The minute I first saw the place, I felt I had found my people. Friendly, wild-haired, high-spirited and a little twisted. Also, so many redheads, so much pale skin….

Was there anything new you discovered, or that surprised you, as you wrote this book?

I learned that in the UK, the post office is required by law to deliver mail to a citizen’s door! There are no mailboxes in any flats in the UK—the postman has to go straight to the front door of the apartment. Wow.

What do you hope readers will take away from this book?

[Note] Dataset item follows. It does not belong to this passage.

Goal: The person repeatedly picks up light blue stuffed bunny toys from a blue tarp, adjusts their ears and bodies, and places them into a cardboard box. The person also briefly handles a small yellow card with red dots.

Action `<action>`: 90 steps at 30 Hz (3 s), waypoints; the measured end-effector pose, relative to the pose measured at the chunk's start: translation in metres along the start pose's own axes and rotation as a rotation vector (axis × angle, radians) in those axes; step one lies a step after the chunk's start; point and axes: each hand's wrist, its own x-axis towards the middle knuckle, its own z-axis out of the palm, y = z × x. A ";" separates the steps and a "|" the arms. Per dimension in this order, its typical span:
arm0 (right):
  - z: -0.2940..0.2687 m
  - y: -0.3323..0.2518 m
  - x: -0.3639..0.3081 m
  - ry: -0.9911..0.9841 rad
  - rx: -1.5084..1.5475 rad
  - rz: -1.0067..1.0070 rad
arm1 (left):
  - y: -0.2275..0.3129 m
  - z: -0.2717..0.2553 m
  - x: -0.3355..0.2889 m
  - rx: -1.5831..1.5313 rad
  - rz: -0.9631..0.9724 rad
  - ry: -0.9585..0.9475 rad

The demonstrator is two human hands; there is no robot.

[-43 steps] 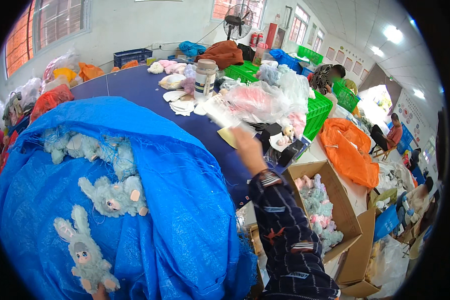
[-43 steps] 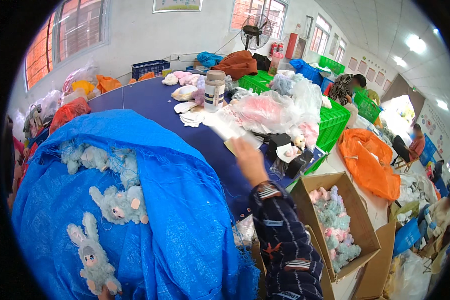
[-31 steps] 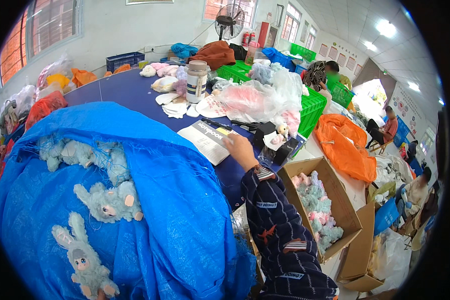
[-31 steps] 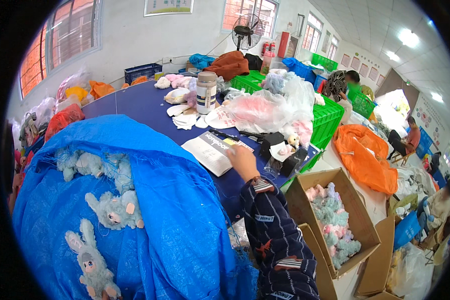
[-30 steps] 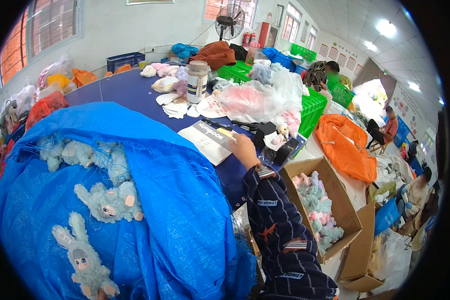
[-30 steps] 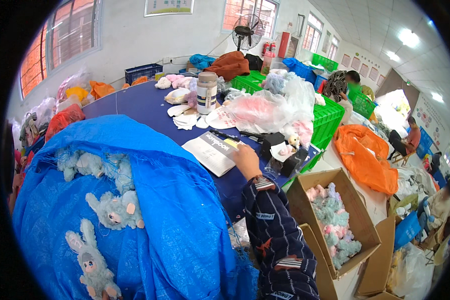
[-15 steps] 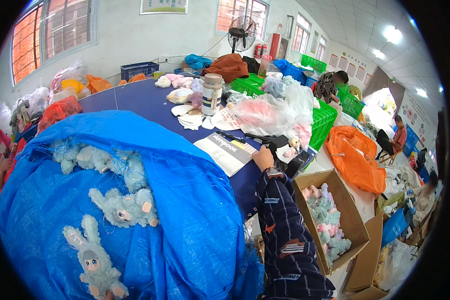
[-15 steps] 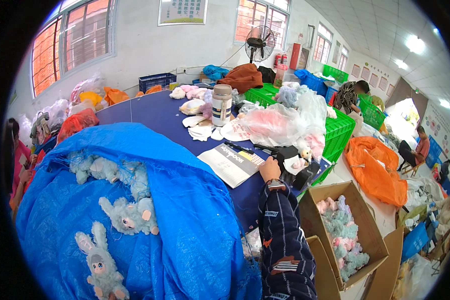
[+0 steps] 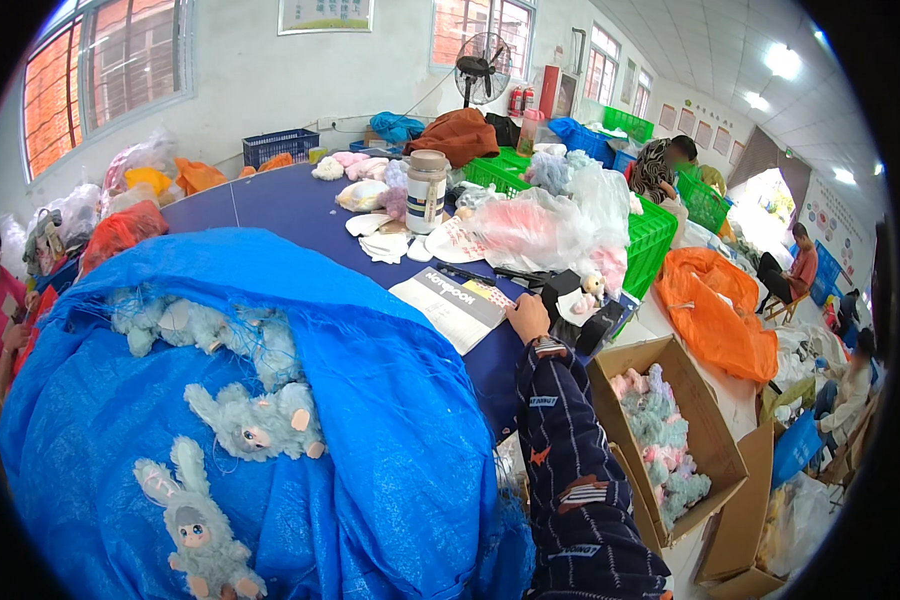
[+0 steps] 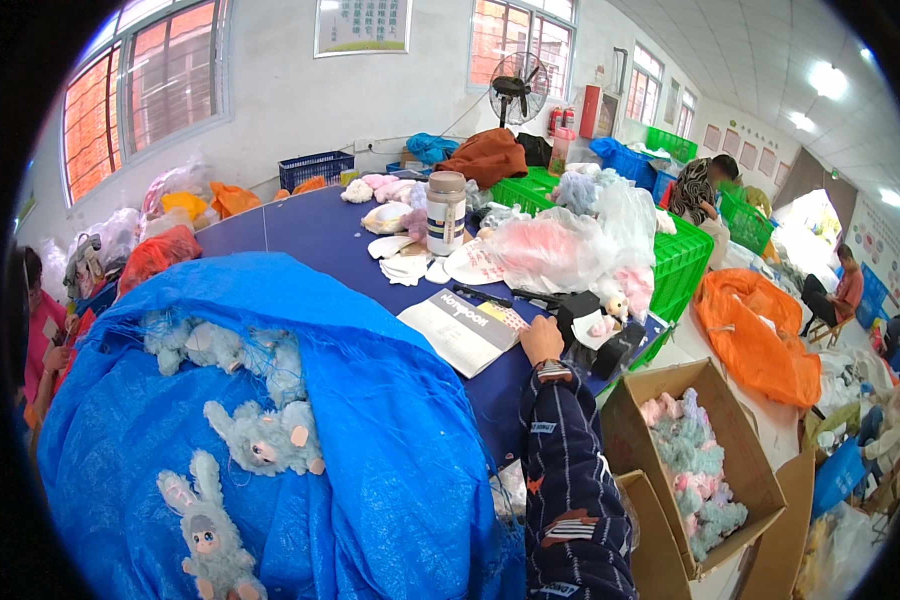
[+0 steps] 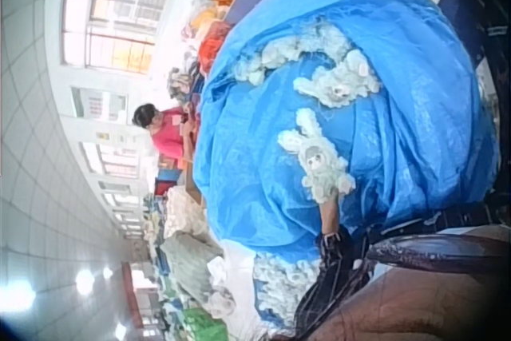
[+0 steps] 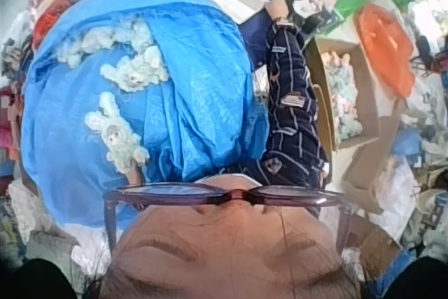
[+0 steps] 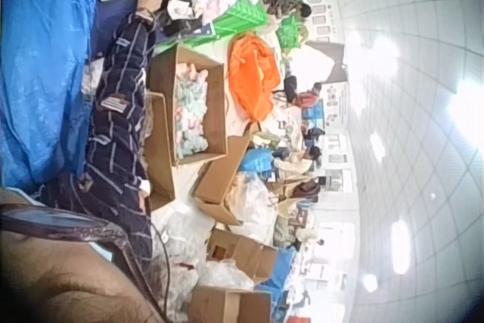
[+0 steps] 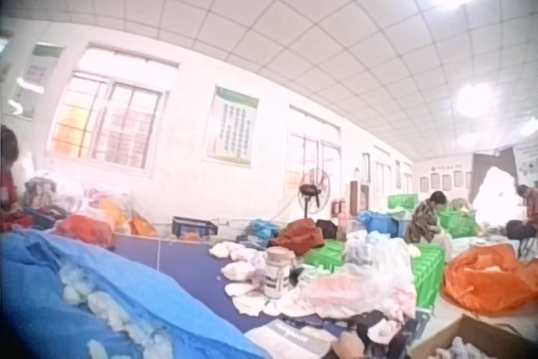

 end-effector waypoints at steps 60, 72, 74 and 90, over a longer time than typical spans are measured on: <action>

I hope they will find the historical time period as interesting as I do, and I hope the city of Edinburgh will come to life for them. I hope they will become immersed in the world of the story.

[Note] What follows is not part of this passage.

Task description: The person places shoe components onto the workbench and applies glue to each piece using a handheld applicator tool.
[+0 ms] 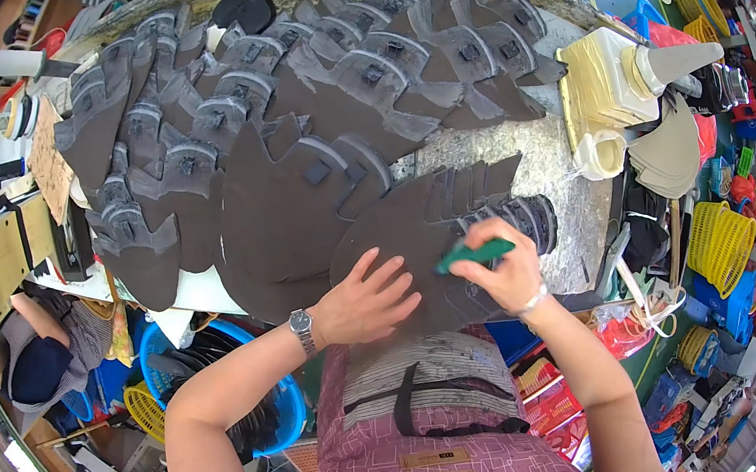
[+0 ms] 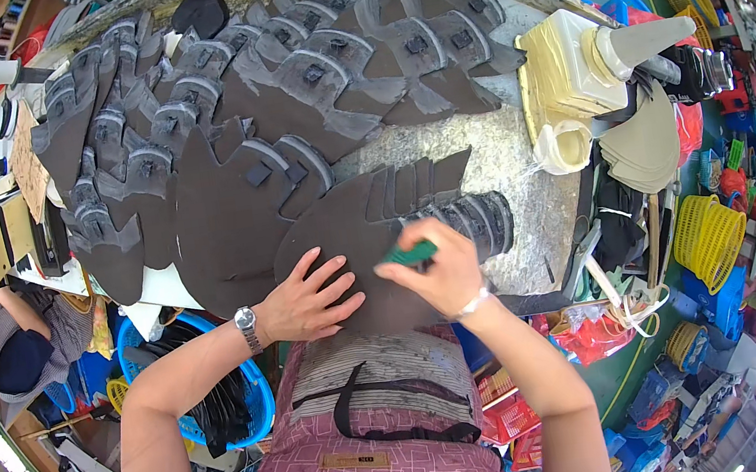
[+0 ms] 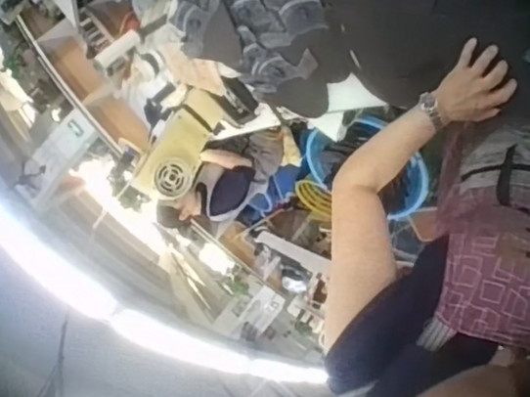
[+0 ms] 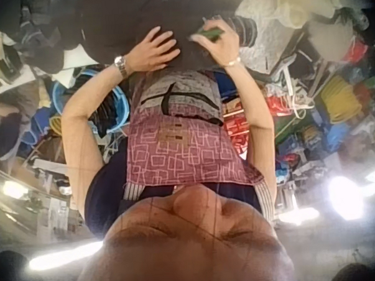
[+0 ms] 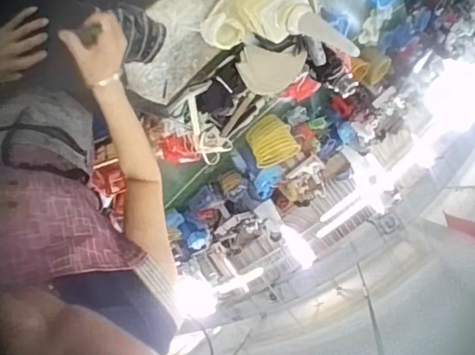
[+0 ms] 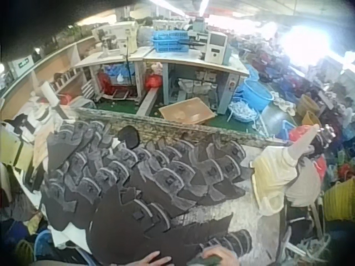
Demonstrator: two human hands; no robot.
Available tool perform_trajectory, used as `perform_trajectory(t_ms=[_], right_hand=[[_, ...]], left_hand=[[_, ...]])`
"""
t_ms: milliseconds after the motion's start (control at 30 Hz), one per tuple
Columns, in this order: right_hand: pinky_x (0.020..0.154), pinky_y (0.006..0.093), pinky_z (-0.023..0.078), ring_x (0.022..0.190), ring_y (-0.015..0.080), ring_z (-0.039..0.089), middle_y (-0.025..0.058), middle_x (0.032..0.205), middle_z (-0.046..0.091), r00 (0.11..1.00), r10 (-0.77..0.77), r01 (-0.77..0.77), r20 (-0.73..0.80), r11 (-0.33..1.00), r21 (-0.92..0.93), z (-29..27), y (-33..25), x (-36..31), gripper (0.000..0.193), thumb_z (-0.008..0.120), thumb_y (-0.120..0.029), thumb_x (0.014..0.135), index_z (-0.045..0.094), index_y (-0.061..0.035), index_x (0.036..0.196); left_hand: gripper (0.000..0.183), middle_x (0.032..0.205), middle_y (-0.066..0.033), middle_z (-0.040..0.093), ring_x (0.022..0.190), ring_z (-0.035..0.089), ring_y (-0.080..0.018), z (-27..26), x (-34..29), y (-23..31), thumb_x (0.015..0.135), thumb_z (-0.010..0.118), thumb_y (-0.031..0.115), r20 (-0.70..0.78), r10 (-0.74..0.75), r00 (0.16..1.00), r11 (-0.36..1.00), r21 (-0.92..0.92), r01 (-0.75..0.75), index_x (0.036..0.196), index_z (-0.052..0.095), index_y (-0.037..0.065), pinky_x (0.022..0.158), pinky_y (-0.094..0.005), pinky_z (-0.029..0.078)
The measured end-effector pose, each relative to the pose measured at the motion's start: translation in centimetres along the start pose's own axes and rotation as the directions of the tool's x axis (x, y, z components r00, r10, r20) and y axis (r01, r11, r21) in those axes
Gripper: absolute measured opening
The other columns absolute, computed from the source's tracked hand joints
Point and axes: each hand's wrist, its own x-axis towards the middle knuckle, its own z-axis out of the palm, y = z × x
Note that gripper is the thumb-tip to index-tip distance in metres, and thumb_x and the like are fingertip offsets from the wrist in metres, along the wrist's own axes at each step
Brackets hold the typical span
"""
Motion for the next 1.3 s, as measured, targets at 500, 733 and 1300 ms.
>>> perform_trajectory(t_ms=[500, 733, 1300], right_hand=[[0.054, 0.0345, 0.049, 0.065, 0.0294, 0.062, 0.012, 0.083, 0.063, 0.899, -0.311, 0.186, -0.308, 0.908, -0.374, 3.4, 0.6, 4.2, 0.015, 0.064, -0.003, 0.076, 0.059, -0.0037, 0.09], [0.067, 0.0329, 0.049, 0.077, 0.0279, 0.061, 0.0116, 0.083, 0.061, 0.926, -0.267, 0.246, -0.267, 0.963, -0.109, 0.8, -1.1, 2.5, 0.027, 0.075, -0.007, 0.066, 0.057, -0.0025, 0.086], [0.059, 0.0328, 0.047, 0.074, 0.018, 0.055, 0.0105, 0.085, 0.057, 0.769, -0.004, 0.051, -0.64, 0.997, 0.055, -7.7, 2.7, -13.7, 0.018, 0.061, -0.007, 0.07, 0.048, -0.0053, 0.083]], left_hand=[[0.058, 0.116, -0.0111, 0.049, 0.119, 0.04, -0.0333, 0.4, -0.1, 0.3, 0.063, 0.07, 0.035, -0.048, 0.016, 0.999, 0.999, -0.044, -0.018, 0.115, 0.054, 0.011, 0.099, -0.0572, 0.029], [0.057, 0.116, -0.012, 0.049, 0.119, 0.04, -0.0335, -0.2, -0.4, 0.5, 0.064, 0.069, 0.033, -0.02, -0.01, 1.0, 0.998, -0.06, 0.009, 0.113, 0.054, 0.01, 0.099, -0.0574, 0.028], [0.037, 0.091, -0.0109, 0.064, 0.076, 0.064, -0.0243, -8.9, 4.2, 2.5, 0.062, 0.064, 0.006, -0.332, -0.085, 0.94, 0.995, 0.021, 0.098, 0.099, 0.063, 0.007, 0.065, -0.0281, 0.052]])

What attracts you to this book’s genre?

I am fascinated by Scotland in the 19th century, where so much was going on in the arts and sciences—and in crime solving. I wanted to write a thriller set in Edinburgh, and the city wears its history so well that setting a story in 1880 seemed like the perfect choice.

*****

Carole Lawrence is an award-winning novelist, poet, composer, playwright, and author of Edinburgh Twilight and Edinburgh Dusk in the Detective Inspector Ian Hamilton series, as well as six novellas and dozens of short stories, articles, and poems—many of which appear in translation internationally. She is a two-time Pushcart Prize nominee for poetry and winner of the Euphoria Poetry Prize, the Eve of St. Agnes Poetry Award, the Maxim Mazumdar playwriting prize, the Jerry Jazz Musician award for short fiction, and the Chronogram Literary Fiction Award. Her plays and musicals have been produced in several countries, as well as on NPR; her physics play Strings, nominated for an Innovative Theatre Award, was produced at the Kennedy Center. A Hawthornden Fellow, she is on the faculty of NYU and Gotham Writers, as well as the Cape Cod Writers Center and San Miguel Writers’ Conferences. She enjoys hiking, biking, horseback riding, and hunting for wild mushrooms.